EXERCISE:
For this exercise, please reproduce the records below word for word, from the first line through the line with "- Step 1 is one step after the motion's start".

DATA SUPPLIED:

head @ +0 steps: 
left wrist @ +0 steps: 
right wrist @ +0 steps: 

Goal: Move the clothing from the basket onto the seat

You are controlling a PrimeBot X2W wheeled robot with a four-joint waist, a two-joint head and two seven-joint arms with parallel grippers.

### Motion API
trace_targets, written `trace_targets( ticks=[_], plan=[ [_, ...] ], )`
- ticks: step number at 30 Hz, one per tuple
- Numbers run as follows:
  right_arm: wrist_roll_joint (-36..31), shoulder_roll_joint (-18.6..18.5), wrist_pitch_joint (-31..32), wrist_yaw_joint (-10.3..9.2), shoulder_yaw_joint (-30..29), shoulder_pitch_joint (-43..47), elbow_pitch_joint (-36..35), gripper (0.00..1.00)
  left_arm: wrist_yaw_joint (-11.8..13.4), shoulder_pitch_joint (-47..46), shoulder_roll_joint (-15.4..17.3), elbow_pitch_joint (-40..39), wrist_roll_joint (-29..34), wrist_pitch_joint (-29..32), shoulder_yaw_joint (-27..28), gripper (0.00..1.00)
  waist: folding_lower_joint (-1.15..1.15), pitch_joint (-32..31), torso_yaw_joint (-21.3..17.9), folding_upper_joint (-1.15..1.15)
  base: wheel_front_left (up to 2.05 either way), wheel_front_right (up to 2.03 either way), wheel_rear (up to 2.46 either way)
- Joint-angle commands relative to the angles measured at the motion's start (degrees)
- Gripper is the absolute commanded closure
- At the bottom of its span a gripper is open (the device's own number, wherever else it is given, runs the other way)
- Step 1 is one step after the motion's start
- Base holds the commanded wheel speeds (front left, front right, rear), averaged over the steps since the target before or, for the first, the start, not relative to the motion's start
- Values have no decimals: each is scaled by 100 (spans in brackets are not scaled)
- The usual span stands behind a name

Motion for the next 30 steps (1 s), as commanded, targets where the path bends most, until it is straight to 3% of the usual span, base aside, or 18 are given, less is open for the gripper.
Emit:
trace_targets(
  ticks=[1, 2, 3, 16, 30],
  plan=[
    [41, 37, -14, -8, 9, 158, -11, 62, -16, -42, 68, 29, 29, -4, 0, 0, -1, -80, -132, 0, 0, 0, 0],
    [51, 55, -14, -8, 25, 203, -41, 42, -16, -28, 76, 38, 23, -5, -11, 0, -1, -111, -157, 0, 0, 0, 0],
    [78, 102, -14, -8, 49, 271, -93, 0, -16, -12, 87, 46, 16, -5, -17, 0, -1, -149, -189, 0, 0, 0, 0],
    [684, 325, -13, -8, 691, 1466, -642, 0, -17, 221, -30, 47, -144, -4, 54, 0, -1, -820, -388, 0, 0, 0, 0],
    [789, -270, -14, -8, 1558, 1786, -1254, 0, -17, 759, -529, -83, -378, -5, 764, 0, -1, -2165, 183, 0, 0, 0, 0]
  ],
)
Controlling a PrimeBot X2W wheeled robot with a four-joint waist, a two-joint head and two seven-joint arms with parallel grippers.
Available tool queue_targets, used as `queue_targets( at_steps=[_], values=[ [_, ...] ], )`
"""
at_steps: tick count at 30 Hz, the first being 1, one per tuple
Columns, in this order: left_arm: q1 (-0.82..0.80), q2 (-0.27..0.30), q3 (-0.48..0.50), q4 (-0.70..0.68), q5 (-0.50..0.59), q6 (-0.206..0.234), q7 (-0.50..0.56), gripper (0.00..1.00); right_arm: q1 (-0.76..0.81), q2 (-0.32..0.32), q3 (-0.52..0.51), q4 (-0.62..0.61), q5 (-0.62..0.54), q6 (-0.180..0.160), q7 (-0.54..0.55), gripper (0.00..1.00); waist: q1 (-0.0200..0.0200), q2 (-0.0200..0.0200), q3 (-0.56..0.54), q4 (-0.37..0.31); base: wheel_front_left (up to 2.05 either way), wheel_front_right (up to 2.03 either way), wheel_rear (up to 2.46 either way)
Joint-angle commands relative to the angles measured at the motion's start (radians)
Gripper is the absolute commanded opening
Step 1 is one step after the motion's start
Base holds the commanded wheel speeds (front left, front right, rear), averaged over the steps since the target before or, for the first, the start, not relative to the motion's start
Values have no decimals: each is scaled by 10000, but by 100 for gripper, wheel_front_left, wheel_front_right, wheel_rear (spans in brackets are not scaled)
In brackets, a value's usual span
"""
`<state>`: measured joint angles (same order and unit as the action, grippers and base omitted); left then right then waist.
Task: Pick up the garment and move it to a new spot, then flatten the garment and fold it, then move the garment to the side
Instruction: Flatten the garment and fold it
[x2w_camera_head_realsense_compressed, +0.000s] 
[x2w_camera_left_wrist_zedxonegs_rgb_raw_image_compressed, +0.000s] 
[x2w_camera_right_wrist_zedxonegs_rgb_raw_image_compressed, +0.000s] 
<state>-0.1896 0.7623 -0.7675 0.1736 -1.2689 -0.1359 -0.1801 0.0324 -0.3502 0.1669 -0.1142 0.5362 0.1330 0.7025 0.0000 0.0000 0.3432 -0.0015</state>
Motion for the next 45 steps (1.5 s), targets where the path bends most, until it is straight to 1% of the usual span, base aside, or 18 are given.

REPLY TO THE EXERCISE:
head @ +0 steps: 
left wrist @ +0 steps: 
right wrist @ +0 steps: 

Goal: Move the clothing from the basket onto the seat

You are controlling a PrimeBot X2W wheeled robot with a four-joint waist, a two-joint head and two seven-joint arms with parallel grippers.

### Motion API
trace_targets, written `trace_targets( ticks=[_], plan=[ [_, ...] ], )`
- ticks: step number at 30 Hz, one per tuple
- Numbers run as follows:
  right_arm: wrist_roll_joint (-36..31), shoulder_roll_joint (-18.6..18.5), wrist_pitch_joint (-31..32), wrist_yaw_joint (-10.3..9.2), shoulder_yaw_joint (-30..29), shoulder_pitch_joint (-43..47), elbow_pitch_joint (-36..35), gripper (0.00..1.00)
  left_arm: wrist_yaw_joint (-11.8..13.4), shoulder_pitch_joint (-47..46), shoulder_roll_joint (-15.4..17.3), elbow_pitch_joint (-40..39), wrist_roll_joint (-29..34), wrist_pitch_joint (-29..32), shoulder_yaw_joint (-27..28), gripper (0.00..1.00)
  waist: folding_lower_joint (-1.15..1.15), pitch_joint (-32..31), torso_yaw_joint (-21.3..17.9), folding_upper_joint (-1.15..1.15)
  base: wheel_front_left (up to 2.05 either way), wheel_front_right (up to 2.03 either way), wheel_rear (up to 2.46 either way)
- Joint-angle commands relative to the angles measured at the motion's start (degrees)
- Gripper is the absolute commanded closure
- At the bottom of its span a gripper is open (the device's own number, wherever else it is given, runs the other way)
- Step 1 is one step after the motion's start

No further answer is required.